Racial Bias in the Criminal Justice System

As of 2001, one of every three Black boys born in that year could expect to go to prison in his lifetime, as could one of every six Latinos—compared to one of every seventeen White boys. Racial and ethnic disparities among women are less substantial than among men but remain prevalent.

African Americans were incarcerated in local jails at a rate 3.5 times that of non-Hispanic White people in 2016.

 Although African Americans and Latinos comprise 29% of the U.S. population, they make up 57% of the U.S. prison population. 

Prosecutors are more likely to charge people of color with crimes that carry heavier sentences than white people. Federal prosecutors, for example, are twice as likely to charge African Americans with offenses that carry a mandatory minimum sentence than similarly situated white people.

 Source: “Report to the United Nations on Racial Disparities in the U.S. Criminal Justice System”. April 29, 2019.

Black Americans are more likely than White Americans to be arrested.

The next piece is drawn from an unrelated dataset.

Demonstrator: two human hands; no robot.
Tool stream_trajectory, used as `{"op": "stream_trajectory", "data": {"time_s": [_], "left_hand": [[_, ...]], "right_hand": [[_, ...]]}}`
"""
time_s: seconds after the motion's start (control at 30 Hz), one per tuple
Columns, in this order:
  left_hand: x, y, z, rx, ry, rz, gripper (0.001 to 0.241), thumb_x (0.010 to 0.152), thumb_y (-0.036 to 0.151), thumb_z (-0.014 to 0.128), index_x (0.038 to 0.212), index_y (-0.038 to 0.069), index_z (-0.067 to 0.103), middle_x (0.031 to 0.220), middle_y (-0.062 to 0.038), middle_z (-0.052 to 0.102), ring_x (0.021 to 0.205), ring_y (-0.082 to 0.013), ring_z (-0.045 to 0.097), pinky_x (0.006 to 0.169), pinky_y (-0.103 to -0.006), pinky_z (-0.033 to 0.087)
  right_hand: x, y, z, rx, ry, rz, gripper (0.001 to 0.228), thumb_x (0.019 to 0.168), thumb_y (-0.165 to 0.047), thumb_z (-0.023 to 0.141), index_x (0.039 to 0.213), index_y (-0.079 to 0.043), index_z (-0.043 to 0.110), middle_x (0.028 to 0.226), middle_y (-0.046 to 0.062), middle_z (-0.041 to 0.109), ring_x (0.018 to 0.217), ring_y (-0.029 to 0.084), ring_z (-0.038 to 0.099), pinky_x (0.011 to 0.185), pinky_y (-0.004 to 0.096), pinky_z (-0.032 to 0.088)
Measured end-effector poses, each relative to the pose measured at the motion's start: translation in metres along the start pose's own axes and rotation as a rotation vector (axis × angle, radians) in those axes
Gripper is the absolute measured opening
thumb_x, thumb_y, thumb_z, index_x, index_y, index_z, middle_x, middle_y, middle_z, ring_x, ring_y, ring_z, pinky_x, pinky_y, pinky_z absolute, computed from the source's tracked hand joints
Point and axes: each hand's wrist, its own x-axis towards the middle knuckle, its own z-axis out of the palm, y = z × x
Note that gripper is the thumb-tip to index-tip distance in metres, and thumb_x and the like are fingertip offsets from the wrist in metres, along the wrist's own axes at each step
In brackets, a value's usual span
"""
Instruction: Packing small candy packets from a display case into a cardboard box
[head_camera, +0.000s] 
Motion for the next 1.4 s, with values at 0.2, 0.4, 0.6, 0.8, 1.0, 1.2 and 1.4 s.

Once arrested, they are more likely to be convicted, and once convicted, they are more likely to experience lengthy prison sentences. What do you think are some of the causes of this inequity and how can it be rectified?

Try to imagine that you were targeted by the justice system because of how you look. How would that make you feel? What impact would it have on your life?

Many experts have identified changes to policing policies that can help address this issue. How can you hold your local elected officials and police departments accountable?